Sei sulla pagina 1di 3

PCB 4024 : SPECIAL CHILDREN AND FAMILY COUNSELING Course Leader: Puan Hajah Sabariah Siron

COURSE NOTES
TOPIC 3: FAMILY STRUCTURE

1.1

FAMILY STRUCTURE Families - organizationally complex emotional systems. comprise at least three four generations. A family attempts to arrange itself into functional or enabling group so that it can meet its needs and goals without preventing members from meeting their individual needs and goals (Kantor & Lehr 1975). A family develops rules that outline and allocate the roles and functions of its members. Those who live together develop patterns for negotiating and arranging their lifes to maximize harmony and perdictability. Affection, loyality, and a continuity or durability of membership charaterize all families. When these qualities are challenged, in crisis situation or severe conflict , families are typically resistant to change, likely to engage in corrective maneuvers to reestablish familiar interactive patterns.
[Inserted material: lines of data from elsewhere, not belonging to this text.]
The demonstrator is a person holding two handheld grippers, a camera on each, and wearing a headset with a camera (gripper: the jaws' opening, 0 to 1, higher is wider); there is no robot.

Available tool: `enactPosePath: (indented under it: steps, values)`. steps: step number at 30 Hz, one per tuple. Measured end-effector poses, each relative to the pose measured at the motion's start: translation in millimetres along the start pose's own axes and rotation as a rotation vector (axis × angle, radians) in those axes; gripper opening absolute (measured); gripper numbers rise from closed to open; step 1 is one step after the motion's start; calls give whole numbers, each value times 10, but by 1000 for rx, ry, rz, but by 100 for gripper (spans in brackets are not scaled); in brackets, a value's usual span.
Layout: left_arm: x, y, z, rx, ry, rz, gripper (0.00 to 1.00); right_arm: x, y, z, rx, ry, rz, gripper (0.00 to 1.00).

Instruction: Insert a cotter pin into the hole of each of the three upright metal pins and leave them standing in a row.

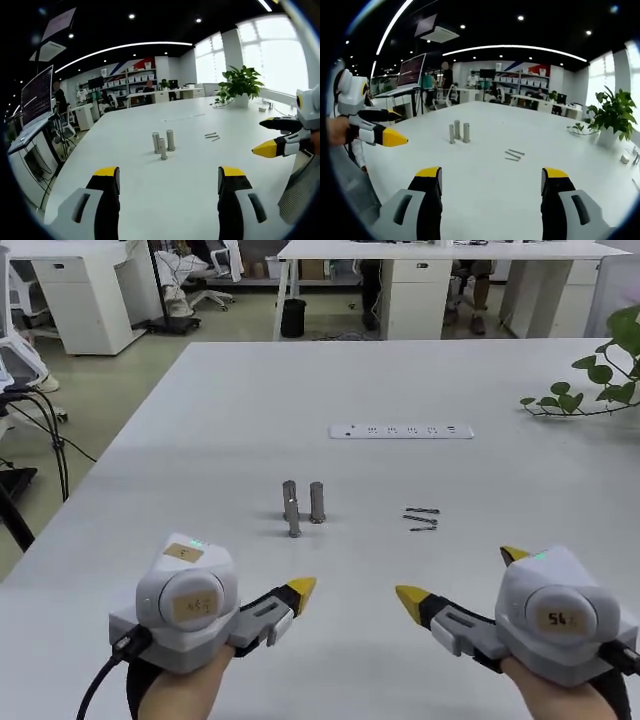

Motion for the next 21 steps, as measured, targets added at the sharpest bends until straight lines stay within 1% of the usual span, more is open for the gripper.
enactPosePath:
  steps: [3, 5, 9, 15, 21]
  values:
    - [1, -6, 16, 3, -12, -4, 79, 0, 8, 4, -5, -5, 6, 79]
    - [-2, -7, 24, 6, -22, -4, 79, -9, 23, -1, 6, 3, 12, 79]
    - [-3, 1, 8, 5, -9, 0, 79, -9, 29, -8, 5, 7, 16, 79]
    - [-1, 0, 20, 10, -18, 1, 79, -4, 11, -12, 12, 9, 6, 79]
    - [-6, 3, 1, 8, -11, 5, 78, -5, 13, -11, 16, 3, 3, 78]
Point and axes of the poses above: the centre of the closed fingertips' face, and the gripper's own axes: x roughly forward along the fingers, y roughly to its right, z roughly out of its underside, the point moved 8 cm from there along -x, roughly backward along the fingers, and after that the axes turned 13 degrees about x, right-handed, at the moved point
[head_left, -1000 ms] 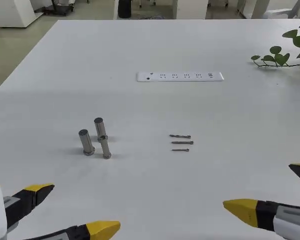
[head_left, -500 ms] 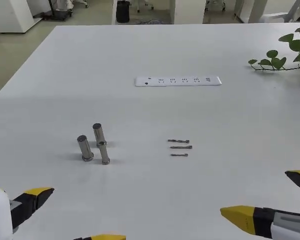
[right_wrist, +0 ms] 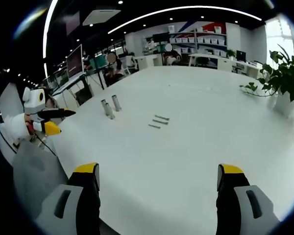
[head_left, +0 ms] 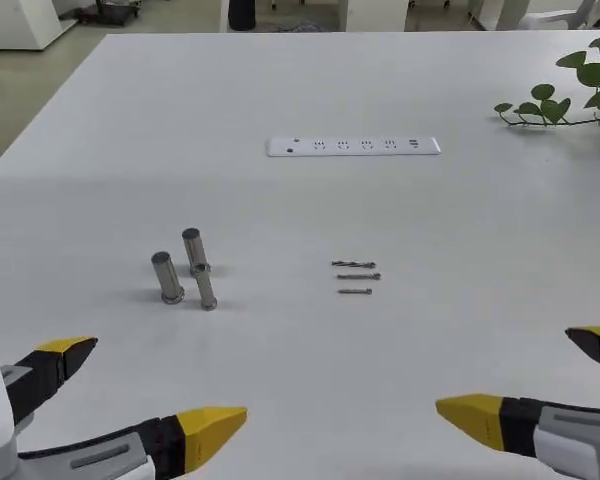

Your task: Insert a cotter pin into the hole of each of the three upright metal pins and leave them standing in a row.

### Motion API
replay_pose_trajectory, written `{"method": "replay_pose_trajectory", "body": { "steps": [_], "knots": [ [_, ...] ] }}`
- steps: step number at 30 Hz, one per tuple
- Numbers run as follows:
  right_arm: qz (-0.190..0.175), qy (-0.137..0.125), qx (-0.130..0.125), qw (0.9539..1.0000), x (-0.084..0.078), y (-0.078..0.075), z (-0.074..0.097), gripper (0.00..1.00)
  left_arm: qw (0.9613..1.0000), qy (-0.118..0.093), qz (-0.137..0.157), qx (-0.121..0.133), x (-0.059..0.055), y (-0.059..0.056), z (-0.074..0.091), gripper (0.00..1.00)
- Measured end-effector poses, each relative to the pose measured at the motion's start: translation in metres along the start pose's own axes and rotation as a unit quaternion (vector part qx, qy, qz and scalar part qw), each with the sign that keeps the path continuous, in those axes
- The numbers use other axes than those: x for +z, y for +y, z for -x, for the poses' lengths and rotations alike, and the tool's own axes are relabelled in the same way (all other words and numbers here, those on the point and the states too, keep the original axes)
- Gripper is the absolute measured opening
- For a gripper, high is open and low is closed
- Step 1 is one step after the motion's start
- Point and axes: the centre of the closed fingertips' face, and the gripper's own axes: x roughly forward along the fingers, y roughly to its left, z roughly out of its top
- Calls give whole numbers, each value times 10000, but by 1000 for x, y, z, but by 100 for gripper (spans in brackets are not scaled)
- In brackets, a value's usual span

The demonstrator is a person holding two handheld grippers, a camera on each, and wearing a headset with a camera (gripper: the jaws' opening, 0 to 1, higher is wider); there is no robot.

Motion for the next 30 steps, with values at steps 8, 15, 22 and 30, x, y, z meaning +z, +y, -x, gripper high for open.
{"method": "replay_pose_trajectory", "body": {
  "steps": [8, 15, 22, 30],
  "knots": [
    [-45, 79, 63, 9999, -2, 7, 1, 98, 9997, 183, 18, -159, -11, -8, -2, 99],
    [37, 69, 123, 9999, 0, 13, -1, 98, 9996, 180, 109, -183, -12, -7, -2, 99],
    [71, 117, 118, 9998, -2, 12, -2, 98, 9996, 190, 127, -191, -13, -6, -4, 96],
    [66, 83, 82, 9999, 0, 11, -1, 98, 9998, 135, 122, -105, -13, -1, -4, 96]
  ]
}}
All families promote positive relationships among members, attend to personal needs of their constituents, prepare to cope with developmental or maturational changes ( children leaving home) as well as unplanned or unexpected crises (divorce, death, a sudden acute illness). All must organize themselves in order to get on with living. All must develop their own special styles or strategies for coping with stresses imposed from outside or from within the family itself.
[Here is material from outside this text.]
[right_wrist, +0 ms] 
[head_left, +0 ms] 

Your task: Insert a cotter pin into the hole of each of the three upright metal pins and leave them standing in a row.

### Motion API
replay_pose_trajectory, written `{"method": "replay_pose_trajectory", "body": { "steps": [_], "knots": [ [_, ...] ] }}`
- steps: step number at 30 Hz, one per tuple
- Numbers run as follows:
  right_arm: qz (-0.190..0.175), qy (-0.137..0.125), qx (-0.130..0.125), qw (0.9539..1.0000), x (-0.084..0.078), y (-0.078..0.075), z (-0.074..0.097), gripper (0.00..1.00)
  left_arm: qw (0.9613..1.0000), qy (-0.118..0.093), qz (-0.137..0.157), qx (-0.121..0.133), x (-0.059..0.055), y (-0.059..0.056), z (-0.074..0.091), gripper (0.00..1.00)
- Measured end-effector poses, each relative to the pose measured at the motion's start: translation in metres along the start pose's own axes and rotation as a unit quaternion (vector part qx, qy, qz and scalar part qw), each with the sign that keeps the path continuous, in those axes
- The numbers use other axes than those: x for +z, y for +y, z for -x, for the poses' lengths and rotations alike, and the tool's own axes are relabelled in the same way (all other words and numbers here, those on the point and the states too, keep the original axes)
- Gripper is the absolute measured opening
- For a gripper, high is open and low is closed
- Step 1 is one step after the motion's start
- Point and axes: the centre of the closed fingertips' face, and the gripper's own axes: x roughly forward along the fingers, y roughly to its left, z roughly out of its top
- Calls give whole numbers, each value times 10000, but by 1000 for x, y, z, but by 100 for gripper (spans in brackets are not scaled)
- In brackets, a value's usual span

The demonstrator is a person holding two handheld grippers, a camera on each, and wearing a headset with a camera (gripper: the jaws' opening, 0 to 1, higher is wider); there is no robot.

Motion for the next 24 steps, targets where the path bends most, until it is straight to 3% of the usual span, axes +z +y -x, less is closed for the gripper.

1.2 GENDER AND CULTURAL CONSIDERATIONS Males and females are indoctrinated from early in life into different gender-role behavior in the family. Biology undoubtedly plays a determining role in gender differences, Most of the differences (value systems, personality characteristics, roles, problems solving techniques, attitude toward sexuality, etc are the result from learning reinforced by society and passed down across generations(Philpot, 2000). As a result of their differing socialization experience, members of each sex develop distinct behavior expectations, and have differing life experiences, 1

Gender-role changes have had a powerful impact on family functioning. Percentage of women in paid employment has risen, at home responsibilites of men and women have had to be redefined. The pattern of gender-linked behaviors, expectations, and attitudes regarding a familys sex-defined roles has begun to change. Male and female roles differences have become less clearly defined. Today many families, especially those of the younger generations, struggle to fine more flexible if not yet fully worked out patterns for living together harmoniously.

Cultural factors, play an increasingly central role in understanding family life. Values, rituals common transactional patterns, ways of communicating brought in through immigration that contribute to the behavioral patterns, levels of alculturation and ethnic identification, and socioeconomic power have an impact on how(and how well) families function. Social class differences also add to diversity between families, shaping the resources, expectations, opportunities, privilages, and options of their members. Depending to a large extent on social class membership,work may be fulfilling or despairing; a mean to achieving upward mobility or a dead end; filled with satisfactions or boredom; or, in the case of the underclass, frequently nonexistent. People lives are contrains by the larger forces of racial,cultural,sexual, and class-based inequalities. (McGoldrick, 1998) 1.3 FAMILY INTERACTIVE PATTERNS

Families display stable, collaborative, purposeful, and recurring patterns of interactive sequences. Nonverbal exchange patterns between family members represent coded transactions, transmits family rules, check acceptable behavior tolerated by the family. ( a son does not speak before his mother speaks ).

The complementary construction of family members requires long periods of negotiating, compromising,rearranging, and competing. These transections are usually invisible, not only because context and subject constantly change but also because they are generally the essence of minutiae. Who passes the sugar?Who checks the map for directions, chooses the movie, changes the channel?Who respond to whom, when,and in what manner? This is the cement by which families solidify their relationships. Minuchin,Lee,and Simon,1996: p30.

TOPIC FOR DISCUSSION 1. Share your experience of your family culture, system, values and relationship. 2. Do you agree with the statement that family values, culture, system has to change as time changes. Discuss in detail.